What is ESD?
Static electricity is an objective natural phenomenon that occurs in a variety of ways, such as contact, friction, and so on. Electrostatic protection technologies, such as the electronics industry, the petroleum industry, the weapons industry, the textile industry, the rubber industry, and the electrostatic hazards of the Xinghang and military fields, seek to reduce the losses caused by static electricity.
Anti-static can be divided into preventing static electricity generation and preventing electrostatic damage.
Electrostatic protection is a long-term system engineering. Any mistake or omission in any link will lead to the failure of static protection work.
The main measures for electrostatic protection during production are electrostatic leakage, dissipation, neutralization, humidification, shielding and grounding.
The human body electrostatic protection system mainly consists of anti-static wrist straps, ankle straps, overalls, shoes and socks, caps, gloves or finger sleeves. It has functions such as electrostatic leakage, neutralization and shielding.
What exactly is ESD?
Electrostatic discharge (ESD) is defined as the discharge (electron flow) of a charge (electron deficiency or excess) that has been electrostatically (fixed).
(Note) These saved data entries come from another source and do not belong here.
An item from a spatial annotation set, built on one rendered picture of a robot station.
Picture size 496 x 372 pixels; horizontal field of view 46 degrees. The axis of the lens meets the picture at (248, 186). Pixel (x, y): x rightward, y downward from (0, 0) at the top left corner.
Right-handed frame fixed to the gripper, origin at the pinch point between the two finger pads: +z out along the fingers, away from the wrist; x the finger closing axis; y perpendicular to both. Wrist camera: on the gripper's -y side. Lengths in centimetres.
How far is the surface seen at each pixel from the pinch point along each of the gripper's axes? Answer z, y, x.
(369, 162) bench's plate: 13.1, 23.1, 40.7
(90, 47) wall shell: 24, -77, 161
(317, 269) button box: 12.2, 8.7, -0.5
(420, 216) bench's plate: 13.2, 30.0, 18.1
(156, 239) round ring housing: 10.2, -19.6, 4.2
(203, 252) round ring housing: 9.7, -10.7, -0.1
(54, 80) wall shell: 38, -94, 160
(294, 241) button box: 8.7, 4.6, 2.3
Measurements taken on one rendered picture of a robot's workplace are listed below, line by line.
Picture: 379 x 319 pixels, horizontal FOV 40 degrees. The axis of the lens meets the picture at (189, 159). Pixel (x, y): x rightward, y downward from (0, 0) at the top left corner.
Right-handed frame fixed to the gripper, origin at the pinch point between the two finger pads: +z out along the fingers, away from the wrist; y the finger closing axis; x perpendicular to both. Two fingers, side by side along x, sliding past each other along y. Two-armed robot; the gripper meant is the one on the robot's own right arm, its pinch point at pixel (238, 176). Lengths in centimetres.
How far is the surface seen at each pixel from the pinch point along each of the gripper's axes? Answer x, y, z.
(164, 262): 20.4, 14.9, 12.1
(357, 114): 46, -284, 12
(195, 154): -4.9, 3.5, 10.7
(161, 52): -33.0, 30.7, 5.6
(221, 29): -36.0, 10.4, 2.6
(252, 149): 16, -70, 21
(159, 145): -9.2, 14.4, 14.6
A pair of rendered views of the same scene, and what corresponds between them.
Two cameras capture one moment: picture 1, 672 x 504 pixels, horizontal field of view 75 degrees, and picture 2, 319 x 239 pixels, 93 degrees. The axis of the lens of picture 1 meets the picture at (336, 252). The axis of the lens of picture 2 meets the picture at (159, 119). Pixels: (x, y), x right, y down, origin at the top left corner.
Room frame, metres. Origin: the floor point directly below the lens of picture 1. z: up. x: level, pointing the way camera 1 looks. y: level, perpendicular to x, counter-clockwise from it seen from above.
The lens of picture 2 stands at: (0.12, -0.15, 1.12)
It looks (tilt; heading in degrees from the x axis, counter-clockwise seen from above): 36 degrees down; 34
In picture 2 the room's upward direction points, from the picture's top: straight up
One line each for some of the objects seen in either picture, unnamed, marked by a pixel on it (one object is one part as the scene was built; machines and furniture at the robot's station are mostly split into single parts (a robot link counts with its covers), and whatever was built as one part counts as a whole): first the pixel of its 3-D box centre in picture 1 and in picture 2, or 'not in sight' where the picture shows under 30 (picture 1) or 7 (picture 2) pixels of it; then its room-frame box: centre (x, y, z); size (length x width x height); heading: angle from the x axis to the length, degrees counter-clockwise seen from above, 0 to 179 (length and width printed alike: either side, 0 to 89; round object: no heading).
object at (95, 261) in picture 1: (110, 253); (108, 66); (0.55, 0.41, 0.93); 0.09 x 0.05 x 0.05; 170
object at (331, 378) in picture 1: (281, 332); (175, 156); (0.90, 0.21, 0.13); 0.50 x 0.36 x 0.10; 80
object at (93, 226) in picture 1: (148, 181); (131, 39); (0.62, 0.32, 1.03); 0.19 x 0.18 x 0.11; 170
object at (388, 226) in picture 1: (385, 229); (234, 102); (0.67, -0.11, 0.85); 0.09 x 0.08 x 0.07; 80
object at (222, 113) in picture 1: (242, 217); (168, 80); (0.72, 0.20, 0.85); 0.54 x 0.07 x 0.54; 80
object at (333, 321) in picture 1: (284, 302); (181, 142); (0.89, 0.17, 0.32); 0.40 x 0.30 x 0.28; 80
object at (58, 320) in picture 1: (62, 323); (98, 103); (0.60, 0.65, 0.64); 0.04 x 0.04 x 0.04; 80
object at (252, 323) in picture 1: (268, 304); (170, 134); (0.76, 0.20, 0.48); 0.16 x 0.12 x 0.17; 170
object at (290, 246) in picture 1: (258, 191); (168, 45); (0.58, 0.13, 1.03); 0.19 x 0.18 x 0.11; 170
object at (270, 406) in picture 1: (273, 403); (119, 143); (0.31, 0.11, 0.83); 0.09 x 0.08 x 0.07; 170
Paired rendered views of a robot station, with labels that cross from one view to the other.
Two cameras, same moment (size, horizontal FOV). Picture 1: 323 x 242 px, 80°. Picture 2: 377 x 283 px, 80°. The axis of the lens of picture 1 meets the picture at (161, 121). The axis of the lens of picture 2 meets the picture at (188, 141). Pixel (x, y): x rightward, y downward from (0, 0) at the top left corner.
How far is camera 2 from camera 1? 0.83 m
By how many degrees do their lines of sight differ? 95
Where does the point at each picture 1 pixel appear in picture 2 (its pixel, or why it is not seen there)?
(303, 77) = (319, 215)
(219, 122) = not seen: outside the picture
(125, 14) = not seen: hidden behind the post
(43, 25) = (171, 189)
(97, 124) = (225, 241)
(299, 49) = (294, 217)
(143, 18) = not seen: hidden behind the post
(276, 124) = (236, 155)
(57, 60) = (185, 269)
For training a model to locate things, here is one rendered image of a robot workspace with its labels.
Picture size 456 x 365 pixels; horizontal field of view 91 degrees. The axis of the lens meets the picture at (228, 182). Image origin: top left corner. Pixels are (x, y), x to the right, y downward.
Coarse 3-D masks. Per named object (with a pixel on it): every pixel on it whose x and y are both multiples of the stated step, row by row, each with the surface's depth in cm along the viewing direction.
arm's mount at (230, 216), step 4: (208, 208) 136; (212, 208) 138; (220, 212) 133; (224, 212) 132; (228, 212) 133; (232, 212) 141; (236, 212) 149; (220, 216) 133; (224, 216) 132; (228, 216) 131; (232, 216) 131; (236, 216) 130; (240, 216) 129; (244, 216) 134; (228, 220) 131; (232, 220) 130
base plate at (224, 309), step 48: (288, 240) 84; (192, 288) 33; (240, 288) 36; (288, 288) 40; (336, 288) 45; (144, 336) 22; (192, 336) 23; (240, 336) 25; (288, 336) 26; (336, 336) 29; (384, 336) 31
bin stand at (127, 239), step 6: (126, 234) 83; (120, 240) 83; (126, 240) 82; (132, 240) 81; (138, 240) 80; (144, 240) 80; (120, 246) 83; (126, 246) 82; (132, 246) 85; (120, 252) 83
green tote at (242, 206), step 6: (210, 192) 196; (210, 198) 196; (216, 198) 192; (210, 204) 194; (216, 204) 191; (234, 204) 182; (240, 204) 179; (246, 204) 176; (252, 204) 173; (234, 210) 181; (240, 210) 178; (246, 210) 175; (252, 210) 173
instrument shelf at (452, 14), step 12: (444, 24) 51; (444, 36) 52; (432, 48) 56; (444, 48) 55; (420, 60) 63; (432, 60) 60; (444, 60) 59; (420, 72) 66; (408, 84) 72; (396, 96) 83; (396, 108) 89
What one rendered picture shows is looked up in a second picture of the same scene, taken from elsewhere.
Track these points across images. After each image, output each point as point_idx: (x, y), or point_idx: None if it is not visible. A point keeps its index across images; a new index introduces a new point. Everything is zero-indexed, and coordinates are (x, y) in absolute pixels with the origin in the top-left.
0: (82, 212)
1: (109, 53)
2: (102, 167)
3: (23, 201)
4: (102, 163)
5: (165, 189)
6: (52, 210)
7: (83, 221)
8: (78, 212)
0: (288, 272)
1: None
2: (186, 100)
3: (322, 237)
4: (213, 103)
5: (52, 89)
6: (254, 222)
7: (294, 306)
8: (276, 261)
The charge is stable under two conditions:
1. When it "traps" into a conductive but electrically insulated object, such as a metal screwdriver with a plastic handle.
2. When it is left on an insulating surface (such as plastic), it cannot flow on it.
However, if an electrically insulated conductor (screwdriver) with a sufficiently high charge is placed close to an integrated circuit (IC) with opposite potential, the charge "cross-static gloves"
"", causing electrostatic discharge (ESD).
ESD occurs very rapidly with very high intensity, and usually generates enough heat to melt the internal circuit of the semiconductor chip, and the small bullet holes blown outward under the electron microscope cause immediate and irreversible damage. More seriously, only one in ten of such hazards are so bad that the entire component that was tested last failed. In the other 90% of cases, ESD damage only causes partial degradation - meaning that damaged components can pass the final test without notice, and only premature field failures occur after shipment to the customer. The result is the most detrimental to the place where a manufacturer can correct any manufacturing defects.
However, the main difficulty in controlling ESD is that it is invisible, but it can reach the point of damaging electronic components. A discharge that produces a "click" sound requires a relatively large charge of about 2000 volts, while a 3000 volt can feel a small electric shock, and a 5000 volt can see a spark.
For example, a common component such as a complementary metal oxide semiconductor (CMOS) or an electrical programmable read-only memory (EPROM) can be separated by an ESD potential difference of only 250 volts and 100 volts, respectively. Destruction, and more and more sensitive modern components, including the Pentium processor, can be destroyed as long as 5 volts.
This problem is compounded by daily activities that cause damage. For example, walking through a vinyl floor, creating friction between the floor surface and the shoe. The result is a purely charged object that accumulates a charge of 3 to 2000 volts, depending on the relative humidity of the local air.
Even the friction caused by the natural movement of workers on the stage can produce 400~6000 volts. If the worker has disposed of the insulator during the disassembly or packaging of the PCB in the foam box or bubble bag, the net charge accumulated on the surface of the worker's body can reach approximately 26,000 volts.
Therefore, as a major source of ESD hazards, all personnel entering the electrostatically protected area (EPA) must be grounded to prevent any charge buildup and all surfaces should be grounded to maintain everything at the same potential, preventing ESD occurs.